On the issue of whether a laboratory sickness will infect humanity (or whether there is, indeed, no hope - for cure) opinion is still divided. In the meantime, die by technology! i.e., yes there's a commercial.
Commentary: Arise is one of the most underrated metal albums ever. I say this knowing that it's already held in pretty high esteem. They have an odd but catchy melodic sense that goes well beyond merely an obsession with diminished fifths (although they do have that) that makes them analogous to a kind of metal Gershwin and puts them in the company of other melody outgroups like Carcass and Opeth. (Anybody can write amodal noise; the trick is to write strange parts and have them be catchy.)

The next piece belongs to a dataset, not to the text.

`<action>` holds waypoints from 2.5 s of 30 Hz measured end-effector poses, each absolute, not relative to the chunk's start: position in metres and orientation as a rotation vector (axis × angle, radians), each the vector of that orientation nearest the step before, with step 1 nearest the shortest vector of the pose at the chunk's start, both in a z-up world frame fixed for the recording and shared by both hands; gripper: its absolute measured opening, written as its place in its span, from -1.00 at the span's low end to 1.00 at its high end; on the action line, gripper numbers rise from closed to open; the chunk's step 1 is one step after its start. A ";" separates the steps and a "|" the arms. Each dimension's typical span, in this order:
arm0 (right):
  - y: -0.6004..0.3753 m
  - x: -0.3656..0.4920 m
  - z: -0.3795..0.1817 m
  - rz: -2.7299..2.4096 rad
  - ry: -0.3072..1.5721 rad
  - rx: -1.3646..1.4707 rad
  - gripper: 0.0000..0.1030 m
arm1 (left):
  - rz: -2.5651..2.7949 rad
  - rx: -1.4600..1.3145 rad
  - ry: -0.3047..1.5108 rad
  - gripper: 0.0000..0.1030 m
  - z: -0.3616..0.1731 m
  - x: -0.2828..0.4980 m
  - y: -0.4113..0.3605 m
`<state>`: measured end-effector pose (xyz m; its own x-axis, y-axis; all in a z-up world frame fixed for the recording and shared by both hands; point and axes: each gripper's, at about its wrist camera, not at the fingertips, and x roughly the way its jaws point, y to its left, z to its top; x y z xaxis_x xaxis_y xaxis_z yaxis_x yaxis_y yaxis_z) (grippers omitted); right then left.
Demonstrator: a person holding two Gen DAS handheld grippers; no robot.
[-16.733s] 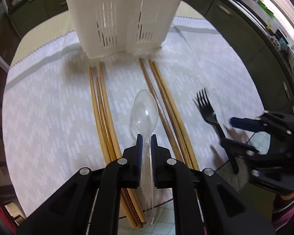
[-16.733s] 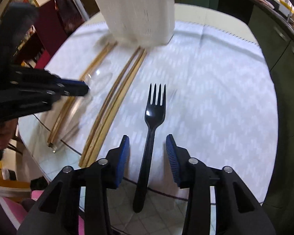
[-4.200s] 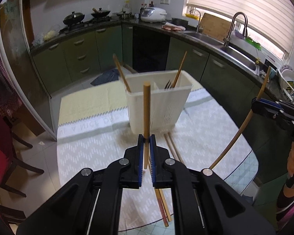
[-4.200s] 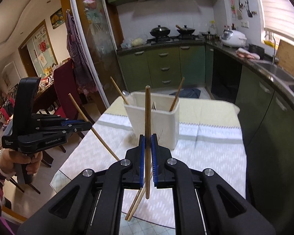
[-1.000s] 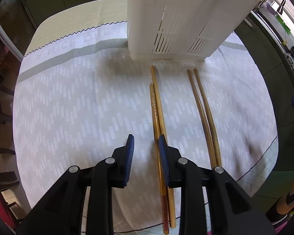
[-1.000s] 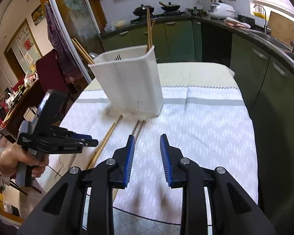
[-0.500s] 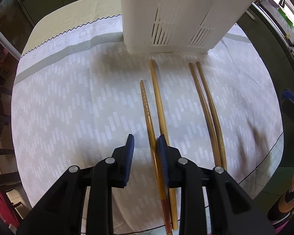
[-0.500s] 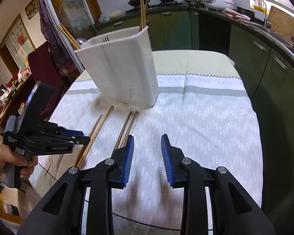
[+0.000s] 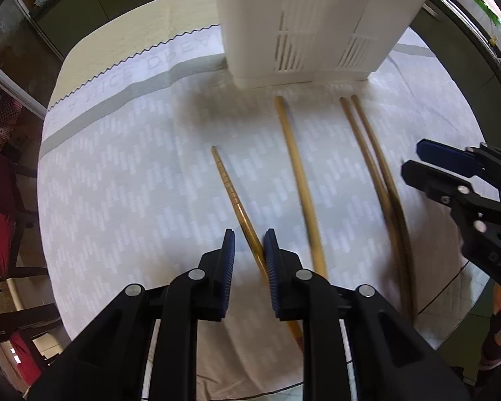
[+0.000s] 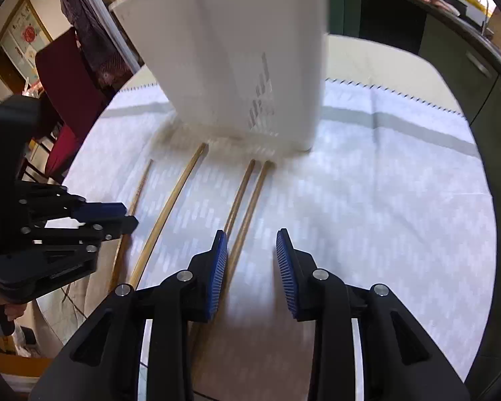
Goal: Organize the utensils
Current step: 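Lower both open tools toward the remaining wooden chopsticks, then close the left tool on a wooden chopstick while the right tool grasps another, then lift the chopstick upright over the holder with the left tool while the right tool does likewise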
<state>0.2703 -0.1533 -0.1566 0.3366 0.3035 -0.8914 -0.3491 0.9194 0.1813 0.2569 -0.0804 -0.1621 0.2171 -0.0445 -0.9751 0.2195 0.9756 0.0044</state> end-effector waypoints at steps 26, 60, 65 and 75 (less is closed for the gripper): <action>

It's also worth pointing out that the transition they underwent from Arise to Chaos A.D. that was curiously similar to the one Metallica underwent a few years before that, between Justice and
Metallica (The Black Album): the first album in each pair is a highly technical, modular, riff-based approach to writing music with a production that does the drums no favors. The second has a better all-around sound (particularly the drums) with a more holistic approach to song-writing that nurtures regional influences (think Metallica's transition from metal to nylon strings to get a subtly more country sound and Sepultura's expanded use of Latin percussion; listen to Territory from Chaos A.D. for an example.) The vocals also both underwent somewhat of a parallel evolution, if only in the sense that on the second album of each pair they don't seem treated as just another instrument.
In the early aughts I was expecting the next wave of metal post-Sweden to come from Brazil and Argentina (NWOBaADM?), based on my experience in the Southern Cone in the late 90s, but this has so far failed to materialize.